◆ PROBLEM DESCRIPTION ◆
The answer must consist of every line in the data that contains "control".

Data entries
Start of Block

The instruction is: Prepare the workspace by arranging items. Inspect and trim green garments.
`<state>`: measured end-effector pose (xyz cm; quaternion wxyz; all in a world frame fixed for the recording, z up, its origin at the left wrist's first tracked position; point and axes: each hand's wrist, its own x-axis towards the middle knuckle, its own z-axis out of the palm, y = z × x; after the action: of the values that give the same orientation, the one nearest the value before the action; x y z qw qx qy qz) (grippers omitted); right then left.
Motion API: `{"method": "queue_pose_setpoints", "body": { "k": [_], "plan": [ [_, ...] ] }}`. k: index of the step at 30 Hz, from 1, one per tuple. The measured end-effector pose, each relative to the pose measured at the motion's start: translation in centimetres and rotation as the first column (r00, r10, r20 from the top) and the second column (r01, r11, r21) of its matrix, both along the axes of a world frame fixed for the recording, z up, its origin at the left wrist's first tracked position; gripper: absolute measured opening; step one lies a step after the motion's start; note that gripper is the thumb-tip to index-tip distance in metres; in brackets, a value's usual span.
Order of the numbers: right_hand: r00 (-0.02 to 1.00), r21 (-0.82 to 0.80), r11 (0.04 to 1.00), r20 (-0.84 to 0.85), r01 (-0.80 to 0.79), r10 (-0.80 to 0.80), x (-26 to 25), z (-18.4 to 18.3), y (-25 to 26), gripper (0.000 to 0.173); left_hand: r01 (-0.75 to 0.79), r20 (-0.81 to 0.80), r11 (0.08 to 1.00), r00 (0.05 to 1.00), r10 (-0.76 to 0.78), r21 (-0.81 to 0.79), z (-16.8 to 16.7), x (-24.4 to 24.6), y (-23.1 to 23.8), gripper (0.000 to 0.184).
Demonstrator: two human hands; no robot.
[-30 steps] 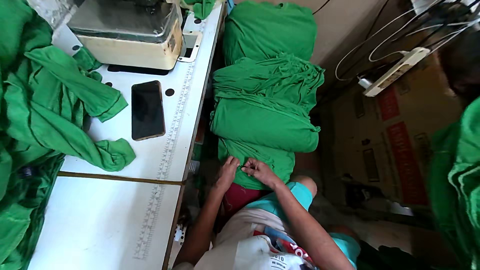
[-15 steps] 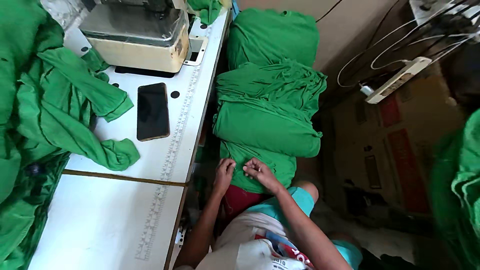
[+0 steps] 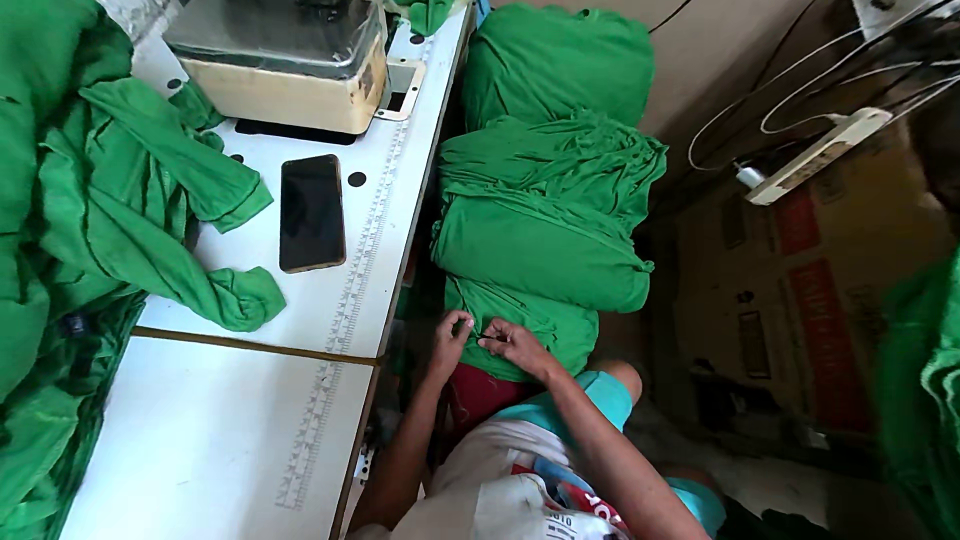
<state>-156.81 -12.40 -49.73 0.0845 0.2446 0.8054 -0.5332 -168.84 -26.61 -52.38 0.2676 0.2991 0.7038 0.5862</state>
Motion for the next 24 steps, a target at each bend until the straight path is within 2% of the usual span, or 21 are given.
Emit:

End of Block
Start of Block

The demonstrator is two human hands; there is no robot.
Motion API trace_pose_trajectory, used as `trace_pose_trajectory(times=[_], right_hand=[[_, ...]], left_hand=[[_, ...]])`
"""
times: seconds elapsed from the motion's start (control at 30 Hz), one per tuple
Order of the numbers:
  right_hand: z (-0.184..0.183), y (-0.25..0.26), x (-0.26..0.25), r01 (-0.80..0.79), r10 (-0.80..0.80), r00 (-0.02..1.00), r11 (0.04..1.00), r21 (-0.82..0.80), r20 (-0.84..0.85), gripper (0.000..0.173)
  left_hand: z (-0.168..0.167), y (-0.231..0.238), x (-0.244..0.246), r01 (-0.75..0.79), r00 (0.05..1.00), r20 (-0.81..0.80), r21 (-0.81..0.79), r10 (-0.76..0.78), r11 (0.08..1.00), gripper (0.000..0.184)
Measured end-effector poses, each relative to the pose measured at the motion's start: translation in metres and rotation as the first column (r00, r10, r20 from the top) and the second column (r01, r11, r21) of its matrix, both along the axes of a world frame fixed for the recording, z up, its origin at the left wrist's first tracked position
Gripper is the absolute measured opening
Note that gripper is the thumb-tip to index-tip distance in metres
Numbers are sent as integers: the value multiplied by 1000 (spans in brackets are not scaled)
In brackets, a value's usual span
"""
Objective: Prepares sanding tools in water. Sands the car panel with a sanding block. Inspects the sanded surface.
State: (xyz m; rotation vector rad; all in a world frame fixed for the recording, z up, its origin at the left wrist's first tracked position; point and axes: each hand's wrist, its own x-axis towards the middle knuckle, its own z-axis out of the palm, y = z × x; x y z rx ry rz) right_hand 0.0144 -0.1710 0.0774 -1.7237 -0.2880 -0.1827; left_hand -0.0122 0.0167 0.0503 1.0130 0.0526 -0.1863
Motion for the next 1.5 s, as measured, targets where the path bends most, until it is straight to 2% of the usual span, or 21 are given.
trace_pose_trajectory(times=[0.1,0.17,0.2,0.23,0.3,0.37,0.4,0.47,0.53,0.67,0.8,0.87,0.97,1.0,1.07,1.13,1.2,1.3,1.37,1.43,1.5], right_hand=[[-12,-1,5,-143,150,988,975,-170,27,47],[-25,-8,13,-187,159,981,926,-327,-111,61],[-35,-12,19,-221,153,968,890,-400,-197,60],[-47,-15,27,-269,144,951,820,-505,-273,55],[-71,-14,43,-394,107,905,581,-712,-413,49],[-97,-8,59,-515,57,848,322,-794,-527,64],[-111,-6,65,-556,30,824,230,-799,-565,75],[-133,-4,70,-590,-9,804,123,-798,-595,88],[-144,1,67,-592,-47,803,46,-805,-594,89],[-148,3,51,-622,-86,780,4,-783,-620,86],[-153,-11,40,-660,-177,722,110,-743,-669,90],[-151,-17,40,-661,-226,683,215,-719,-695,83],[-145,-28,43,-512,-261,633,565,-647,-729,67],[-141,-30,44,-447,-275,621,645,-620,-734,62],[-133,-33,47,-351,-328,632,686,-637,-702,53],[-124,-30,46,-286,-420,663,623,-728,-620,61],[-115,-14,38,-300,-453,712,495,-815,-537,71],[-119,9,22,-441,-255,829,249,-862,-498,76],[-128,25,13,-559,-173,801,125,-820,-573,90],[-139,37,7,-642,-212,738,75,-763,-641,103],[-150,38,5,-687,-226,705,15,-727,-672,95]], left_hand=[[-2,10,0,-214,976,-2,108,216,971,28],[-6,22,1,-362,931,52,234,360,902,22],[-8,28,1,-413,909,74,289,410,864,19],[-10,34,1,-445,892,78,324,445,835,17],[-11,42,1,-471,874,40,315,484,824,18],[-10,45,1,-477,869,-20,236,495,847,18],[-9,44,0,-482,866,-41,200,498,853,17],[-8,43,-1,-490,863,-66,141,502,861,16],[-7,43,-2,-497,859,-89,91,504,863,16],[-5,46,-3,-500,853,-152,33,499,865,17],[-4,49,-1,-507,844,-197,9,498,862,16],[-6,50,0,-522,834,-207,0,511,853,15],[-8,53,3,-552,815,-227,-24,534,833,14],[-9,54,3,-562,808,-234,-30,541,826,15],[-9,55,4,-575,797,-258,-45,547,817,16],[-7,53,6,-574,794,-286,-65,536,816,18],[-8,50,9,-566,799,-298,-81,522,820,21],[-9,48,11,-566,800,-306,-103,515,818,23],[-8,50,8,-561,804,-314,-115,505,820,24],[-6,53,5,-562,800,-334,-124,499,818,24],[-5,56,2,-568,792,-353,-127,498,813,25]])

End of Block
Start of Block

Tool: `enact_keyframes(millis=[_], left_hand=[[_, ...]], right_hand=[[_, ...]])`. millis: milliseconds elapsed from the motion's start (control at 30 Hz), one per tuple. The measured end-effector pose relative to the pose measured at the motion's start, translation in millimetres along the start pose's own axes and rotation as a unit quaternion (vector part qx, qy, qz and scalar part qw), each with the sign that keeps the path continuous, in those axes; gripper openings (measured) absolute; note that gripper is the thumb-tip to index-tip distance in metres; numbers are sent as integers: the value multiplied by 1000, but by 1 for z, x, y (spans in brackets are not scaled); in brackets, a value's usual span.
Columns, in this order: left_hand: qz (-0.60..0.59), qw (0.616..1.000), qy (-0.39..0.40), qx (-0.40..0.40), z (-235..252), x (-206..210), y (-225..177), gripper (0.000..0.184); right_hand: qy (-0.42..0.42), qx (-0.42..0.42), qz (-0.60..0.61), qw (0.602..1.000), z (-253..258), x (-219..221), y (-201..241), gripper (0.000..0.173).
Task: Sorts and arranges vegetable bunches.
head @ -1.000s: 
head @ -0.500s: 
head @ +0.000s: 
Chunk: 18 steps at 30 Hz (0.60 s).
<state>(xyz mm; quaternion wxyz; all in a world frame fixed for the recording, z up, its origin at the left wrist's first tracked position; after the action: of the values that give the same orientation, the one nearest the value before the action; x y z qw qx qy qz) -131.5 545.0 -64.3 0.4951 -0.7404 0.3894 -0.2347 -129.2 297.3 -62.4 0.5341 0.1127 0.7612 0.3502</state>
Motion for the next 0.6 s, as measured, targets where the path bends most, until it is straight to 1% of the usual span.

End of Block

◆ EXPECTED ANSWER ◆
times: seconds elapsed from the motion's start (control at 30 Hz), one per tuple
Tool: `enact_keyframes(millis=[_], left_hand=[[_, ...]], right_hand=[[_, ...]])`. millis: milliseconds elapsed from the motion's start (control at 30 Hz), one per tuple. The measured end-effector pose relative to the pose measured at the motion's start, translation in millimetres along the start pose's own axes and rotation as a unit quaternion (vector part qx, qy, qz and scalar part qw), each with the sign that keeps the path continuous, in those axes; gripper openings (measured) absolute; note that gripper is the thumb-tip to index-tip distance in metres; numbers are sent as integers: the value multiplied by 1000, but by 1 for z, x, y (spans in brackets are not scaled); in brackets, a value's usual span.

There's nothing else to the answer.